Finasteride inhibits melanogenesis through regulation of the adenylate cyclase in melanocytes and melanoma cells

• Published in: Archives of pharmacal research Vol. 41; no. 3; pp. 324 - 332
• Main Authors: Seo, Jae Ok, Yumnam, Silvia, Jeong, Kwang Won, Kim, Sun Yeou
• Format: Journal Article
• Language: English
• Published: Seoul Pharmaceutical Society of Korea 01.03.2018; 대한약학회
• Subjects: adenylate cyclase; alopecia; alpha-melanocyte-stimulating hormone; cytotoxicity; enzyme inhibitors; Medicine; melanin; melanocytes; melanogenesis; melanoma; Pharmacology/Toxicology; Pharmacy; prostatic neoplasms; protein synthesis; Research Article; transcription factors; 약학; Finasteride; MC1R; Melanogenesis; B16F10; Melan-a
• ISSN: 0253-6269; 1976-3786; 1976-3786
• DOI: 10.1007/s12272-018-1002-x

Finasteride is a well-known 5α-reductase inhibitor used for treatment of alopecia and prostate cancer.
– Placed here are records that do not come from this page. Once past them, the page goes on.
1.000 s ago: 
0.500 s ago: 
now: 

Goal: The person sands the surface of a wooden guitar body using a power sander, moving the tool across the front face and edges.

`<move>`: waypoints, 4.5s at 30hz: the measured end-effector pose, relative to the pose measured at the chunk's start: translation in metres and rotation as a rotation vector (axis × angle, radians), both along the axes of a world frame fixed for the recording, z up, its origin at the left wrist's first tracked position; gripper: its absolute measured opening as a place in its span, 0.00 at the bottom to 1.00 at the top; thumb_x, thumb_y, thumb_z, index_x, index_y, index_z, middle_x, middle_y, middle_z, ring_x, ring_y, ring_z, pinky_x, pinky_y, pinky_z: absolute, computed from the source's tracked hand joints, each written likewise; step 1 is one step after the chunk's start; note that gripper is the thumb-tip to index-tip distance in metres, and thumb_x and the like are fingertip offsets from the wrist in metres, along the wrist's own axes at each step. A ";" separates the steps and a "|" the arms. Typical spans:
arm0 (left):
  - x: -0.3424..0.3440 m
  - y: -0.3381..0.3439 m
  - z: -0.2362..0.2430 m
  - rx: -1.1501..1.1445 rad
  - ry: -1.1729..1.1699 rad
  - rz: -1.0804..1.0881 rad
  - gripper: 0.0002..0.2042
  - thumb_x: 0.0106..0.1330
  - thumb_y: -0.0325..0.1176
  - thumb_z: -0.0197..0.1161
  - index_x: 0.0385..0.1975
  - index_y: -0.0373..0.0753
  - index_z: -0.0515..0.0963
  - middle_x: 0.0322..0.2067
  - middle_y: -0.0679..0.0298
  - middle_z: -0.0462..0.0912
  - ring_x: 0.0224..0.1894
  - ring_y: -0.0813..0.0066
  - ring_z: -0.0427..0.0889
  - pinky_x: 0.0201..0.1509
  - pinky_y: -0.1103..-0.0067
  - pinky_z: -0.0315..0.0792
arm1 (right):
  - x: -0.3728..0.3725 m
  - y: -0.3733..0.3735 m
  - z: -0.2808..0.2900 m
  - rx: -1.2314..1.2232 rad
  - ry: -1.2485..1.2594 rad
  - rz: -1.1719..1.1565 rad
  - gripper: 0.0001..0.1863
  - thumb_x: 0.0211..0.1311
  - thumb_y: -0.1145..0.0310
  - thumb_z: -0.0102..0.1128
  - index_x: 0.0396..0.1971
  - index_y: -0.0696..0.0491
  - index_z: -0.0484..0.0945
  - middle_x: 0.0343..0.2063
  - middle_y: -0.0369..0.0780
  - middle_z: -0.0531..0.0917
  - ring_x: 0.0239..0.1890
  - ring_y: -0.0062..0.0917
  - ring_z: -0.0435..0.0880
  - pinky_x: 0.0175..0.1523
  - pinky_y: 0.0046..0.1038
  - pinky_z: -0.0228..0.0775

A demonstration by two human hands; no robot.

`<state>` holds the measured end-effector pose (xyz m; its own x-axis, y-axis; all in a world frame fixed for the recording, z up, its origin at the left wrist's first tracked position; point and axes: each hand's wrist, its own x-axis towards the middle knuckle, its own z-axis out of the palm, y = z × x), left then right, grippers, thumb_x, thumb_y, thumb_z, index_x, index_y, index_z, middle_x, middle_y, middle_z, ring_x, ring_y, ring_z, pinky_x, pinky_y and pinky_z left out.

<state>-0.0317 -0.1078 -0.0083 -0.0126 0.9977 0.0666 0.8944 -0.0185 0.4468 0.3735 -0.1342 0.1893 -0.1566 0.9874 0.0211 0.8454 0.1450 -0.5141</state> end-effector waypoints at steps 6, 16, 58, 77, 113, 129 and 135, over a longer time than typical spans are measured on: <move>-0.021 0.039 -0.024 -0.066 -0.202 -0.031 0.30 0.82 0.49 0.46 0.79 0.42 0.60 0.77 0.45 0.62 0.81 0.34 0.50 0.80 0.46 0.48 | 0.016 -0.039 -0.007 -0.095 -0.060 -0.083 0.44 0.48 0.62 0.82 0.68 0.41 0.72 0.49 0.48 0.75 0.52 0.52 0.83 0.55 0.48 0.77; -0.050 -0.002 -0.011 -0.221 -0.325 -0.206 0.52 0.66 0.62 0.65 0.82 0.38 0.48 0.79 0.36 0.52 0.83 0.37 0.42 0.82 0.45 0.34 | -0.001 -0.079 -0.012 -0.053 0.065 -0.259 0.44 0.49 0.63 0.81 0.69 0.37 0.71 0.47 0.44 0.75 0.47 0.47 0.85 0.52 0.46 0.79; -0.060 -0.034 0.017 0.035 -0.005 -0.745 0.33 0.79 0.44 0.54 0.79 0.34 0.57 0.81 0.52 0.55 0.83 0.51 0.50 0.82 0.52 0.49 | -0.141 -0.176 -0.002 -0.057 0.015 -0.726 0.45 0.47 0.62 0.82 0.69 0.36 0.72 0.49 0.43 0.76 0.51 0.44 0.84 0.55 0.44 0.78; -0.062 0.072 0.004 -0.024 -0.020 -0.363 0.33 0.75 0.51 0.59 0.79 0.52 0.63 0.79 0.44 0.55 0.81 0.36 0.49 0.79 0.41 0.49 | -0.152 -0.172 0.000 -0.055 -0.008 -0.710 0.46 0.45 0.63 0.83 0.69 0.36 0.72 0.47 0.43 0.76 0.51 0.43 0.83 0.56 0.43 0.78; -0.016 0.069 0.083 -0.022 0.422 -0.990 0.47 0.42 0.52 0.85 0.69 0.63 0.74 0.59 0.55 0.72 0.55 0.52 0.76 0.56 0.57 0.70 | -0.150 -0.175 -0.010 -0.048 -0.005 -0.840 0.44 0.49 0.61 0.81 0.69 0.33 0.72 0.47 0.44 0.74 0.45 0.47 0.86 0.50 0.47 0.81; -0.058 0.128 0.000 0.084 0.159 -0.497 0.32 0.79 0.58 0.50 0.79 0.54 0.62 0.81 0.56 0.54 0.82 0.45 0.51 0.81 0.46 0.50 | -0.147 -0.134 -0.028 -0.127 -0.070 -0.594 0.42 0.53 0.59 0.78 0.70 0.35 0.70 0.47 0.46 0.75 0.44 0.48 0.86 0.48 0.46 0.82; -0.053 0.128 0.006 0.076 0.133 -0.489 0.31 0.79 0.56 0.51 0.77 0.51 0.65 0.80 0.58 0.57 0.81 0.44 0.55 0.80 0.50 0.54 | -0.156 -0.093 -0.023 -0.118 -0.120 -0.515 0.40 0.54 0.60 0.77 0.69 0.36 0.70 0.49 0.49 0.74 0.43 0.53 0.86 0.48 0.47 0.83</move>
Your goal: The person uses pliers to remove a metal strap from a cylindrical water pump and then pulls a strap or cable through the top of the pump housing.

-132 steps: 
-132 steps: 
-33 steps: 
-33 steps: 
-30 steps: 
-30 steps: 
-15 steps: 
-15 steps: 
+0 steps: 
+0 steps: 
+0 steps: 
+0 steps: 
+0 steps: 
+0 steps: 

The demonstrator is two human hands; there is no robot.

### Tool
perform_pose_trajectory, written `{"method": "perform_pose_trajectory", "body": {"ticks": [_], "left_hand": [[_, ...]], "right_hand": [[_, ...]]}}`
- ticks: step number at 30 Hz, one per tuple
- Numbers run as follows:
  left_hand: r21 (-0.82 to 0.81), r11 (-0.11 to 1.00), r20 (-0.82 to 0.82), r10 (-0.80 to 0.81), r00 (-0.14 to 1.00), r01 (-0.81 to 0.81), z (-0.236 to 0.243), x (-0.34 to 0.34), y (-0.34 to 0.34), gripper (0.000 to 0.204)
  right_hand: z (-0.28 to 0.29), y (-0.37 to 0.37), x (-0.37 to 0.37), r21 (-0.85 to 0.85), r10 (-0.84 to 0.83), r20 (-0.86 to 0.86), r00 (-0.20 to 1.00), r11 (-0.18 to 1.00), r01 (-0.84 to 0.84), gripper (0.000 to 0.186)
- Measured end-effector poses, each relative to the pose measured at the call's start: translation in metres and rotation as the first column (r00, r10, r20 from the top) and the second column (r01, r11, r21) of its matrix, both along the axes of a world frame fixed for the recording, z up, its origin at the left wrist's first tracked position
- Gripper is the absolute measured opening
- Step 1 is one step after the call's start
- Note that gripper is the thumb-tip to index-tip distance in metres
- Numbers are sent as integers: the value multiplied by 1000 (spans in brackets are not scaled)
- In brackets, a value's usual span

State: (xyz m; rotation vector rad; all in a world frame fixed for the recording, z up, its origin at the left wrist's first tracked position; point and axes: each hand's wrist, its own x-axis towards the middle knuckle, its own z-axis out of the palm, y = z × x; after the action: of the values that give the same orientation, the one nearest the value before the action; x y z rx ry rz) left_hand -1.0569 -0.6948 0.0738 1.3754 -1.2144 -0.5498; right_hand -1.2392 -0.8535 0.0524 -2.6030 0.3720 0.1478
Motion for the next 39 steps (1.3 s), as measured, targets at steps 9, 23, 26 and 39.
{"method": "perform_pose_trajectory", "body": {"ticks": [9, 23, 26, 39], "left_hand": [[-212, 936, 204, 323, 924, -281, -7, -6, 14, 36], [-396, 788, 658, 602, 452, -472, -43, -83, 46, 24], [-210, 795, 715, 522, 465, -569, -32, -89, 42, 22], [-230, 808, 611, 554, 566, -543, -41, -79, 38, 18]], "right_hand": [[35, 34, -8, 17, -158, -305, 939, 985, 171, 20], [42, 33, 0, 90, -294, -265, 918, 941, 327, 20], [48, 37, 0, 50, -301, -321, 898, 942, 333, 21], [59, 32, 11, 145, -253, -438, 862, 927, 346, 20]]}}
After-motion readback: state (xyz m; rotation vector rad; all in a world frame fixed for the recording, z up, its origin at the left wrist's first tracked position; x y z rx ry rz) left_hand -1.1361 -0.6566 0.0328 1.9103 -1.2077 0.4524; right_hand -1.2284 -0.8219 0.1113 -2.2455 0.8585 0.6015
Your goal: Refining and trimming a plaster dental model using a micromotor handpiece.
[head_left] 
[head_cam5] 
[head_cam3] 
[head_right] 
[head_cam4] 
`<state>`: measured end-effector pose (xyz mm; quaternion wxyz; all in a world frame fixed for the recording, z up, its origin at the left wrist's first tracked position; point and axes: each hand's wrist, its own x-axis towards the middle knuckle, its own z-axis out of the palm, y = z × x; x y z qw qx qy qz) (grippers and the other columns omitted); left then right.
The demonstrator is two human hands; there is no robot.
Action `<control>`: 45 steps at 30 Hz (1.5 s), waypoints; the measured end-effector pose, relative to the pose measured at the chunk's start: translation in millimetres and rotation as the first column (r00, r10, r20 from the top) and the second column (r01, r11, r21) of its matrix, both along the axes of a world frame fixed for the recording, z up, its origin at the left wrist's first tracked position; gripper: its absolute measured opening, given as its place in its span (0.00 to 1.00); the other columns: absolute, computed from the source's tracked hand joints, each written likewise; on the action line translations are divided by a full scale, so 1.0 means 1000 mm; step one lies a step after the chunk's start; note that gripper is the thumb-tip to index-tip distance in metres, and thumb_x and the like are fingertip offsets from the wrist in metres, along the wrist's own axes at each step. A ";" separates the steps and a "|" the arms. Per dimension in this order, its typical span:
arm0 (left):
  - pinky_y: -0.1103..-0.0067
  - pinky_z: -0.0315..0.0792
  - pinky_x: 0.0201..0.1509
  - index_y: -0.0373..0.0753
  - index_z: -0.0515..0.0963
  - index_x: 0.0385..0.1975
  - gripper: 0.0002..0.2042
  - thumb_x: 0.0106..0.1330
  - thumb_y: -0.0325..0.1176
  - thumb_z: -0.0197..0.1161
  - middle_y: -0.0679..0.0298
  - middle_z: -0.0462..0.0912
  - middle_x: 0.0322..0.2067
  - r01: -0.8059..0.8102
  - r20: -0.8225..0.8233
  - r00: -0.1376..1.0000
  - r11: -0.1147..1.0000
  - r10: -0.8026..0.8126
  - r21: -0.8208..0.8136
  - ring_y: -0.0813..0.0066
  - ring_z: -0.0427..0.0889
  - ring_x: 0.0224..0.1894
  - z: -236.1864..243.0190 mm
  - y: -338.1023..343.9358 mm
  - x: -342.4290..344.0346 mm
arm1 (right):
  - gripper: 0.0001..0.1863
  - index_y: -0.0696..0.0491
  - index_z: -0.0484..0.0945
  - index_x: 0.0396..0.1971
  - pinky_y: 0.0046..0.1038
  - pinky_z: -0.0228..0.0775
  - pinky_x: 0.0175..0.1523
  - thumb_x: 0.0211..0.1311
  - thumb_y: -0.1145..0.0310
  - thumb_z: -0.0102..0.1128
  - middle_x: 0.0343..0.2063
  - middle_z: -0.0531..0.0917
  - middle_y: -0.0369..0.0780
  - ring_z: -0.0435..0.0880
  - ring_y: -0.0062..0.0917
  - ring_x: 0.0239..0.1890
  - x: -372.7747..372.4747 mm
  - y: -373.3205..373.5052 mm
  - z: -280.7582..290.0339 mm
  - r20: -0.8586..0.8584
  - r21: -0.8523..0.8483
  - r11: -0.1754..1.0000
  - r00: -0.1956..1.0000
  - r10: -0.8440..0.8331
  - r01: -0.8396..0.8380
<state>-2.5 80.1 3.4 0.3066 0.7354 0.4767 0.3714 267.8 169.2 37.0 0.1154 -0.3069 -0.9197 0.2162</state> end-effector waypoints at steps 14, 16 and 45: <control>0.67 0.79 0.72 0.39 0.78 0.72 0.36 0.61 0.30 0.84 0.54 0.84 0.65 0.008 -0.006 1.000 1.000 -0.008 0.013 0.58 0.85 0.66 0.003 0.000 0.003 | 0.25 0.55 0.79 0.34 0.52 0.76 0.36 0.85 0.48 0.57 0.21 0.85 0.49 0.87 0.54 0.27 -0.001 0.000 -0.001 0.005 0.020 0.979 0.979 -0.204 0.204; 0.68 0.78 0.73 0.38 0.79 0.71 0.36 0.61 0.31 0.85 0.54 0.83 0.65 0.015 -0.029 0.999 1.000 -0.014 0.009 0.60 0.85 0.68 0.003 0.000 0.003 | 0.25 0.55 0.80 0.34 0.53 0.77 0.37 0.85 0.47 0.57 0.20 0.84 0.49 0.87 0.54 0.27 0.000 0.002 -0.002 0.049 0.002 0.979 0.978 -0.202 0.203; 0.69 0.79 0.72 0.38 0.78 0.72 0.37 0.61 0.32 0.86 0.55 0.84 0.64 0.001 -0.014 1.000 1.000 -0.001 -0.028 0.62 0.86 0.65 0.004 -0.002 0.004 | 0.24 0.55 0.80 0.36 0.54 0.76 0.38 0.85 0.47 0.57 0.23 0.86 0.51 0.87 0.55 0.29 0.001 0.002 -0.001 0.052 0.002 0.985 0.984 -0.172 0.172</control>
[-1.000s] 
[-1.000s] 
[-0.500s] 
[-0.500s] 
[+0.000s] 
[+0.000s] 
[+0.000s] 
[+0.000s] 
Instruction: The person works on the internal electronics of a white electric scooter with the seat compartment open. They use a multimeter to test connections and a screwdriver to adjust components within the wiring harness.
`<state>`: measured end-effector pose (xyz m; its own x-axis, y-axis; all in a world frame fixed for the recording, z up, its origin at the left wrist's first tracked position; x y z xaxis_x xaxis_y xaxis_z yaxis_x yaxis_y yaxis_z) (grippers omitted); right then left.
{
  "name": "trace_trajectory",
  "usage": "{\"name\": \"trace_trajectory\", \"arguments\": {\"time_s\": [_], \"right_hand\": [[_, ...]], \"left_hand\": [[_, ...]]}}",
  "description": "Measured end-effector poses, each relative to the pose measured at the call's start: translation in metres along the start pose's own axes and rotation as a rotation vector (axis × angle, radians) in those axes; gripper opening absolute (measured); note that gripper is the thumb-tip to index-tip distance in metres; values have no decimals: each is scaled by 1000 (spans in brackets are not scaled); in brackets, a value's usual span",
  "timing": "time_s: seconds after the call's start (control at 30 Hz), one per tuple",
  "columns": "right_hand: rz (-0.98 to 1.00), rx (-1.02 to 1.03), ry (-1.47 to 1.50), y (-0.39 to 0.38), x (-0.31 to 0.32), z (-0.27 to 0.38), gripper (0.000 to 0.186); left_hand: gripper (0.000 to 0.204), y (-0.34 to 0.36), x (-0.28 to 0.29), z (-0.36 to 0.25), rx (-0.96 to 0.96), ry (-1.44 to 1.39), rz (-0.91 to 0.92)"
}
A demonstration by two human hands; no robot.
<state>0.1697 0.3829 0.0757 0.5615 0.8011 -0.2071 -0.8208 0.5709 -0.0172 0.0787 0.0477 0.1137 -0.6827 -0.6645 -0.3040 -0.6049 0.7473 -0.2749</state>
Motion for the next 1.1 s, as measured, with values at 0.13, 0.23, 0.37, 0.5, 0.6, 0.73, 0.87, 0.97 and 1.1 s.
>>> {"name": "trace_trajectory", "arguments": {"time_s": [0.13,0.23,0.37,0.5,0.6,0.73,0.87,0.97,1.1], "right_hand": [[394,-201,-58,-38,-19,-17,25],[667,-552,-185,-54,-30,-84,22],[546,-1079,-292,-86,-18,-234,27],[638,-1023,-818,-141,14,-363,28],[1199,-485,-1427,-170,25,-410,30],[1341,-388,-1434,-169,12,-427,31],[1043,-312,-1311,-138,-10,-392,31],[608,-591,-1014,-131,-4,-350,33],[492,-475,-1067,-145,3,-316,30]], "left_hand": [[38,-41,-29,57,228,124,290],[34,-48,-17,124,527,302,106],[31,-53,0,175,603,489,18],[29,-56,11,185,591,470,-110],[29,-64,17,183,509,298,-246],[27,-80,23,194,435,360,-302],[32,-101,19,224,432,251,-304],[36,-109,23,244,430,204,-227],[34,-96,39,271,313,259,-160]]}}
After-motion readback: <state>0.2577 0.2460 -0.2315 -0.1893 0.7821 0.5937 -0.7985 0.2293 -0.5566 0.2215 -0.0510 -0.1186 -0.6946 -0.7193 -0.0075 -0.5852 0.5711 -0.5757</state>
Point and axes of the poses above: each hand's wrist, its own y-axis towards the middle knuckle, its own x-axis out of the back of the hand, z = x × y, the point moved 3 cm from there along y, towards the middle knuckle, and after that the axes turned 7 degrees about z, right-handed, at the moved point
But the effect of finasteride in regulating melanogenesis is still unclear. In the present study the role of finasteride on melanogenesis was investigated. Finasteride decrease melanin level in melanocyte melan-a cells and B16F10 melanoma cells without inducing cytotoxicity. MC1R (melanocortin 1 receptor) protein expression was also inhibited by finasteride thereby decreasing the expression of adenylate cyclase, MITF (Melanogenesis associated transcription factor), tyrosinases, TRP (tyrosinase-related protein) -1 and -2. Thus our study suggest that finasteride inhibits melanogenesis in melanocyte and melanoma cells by inhibiting MC1R.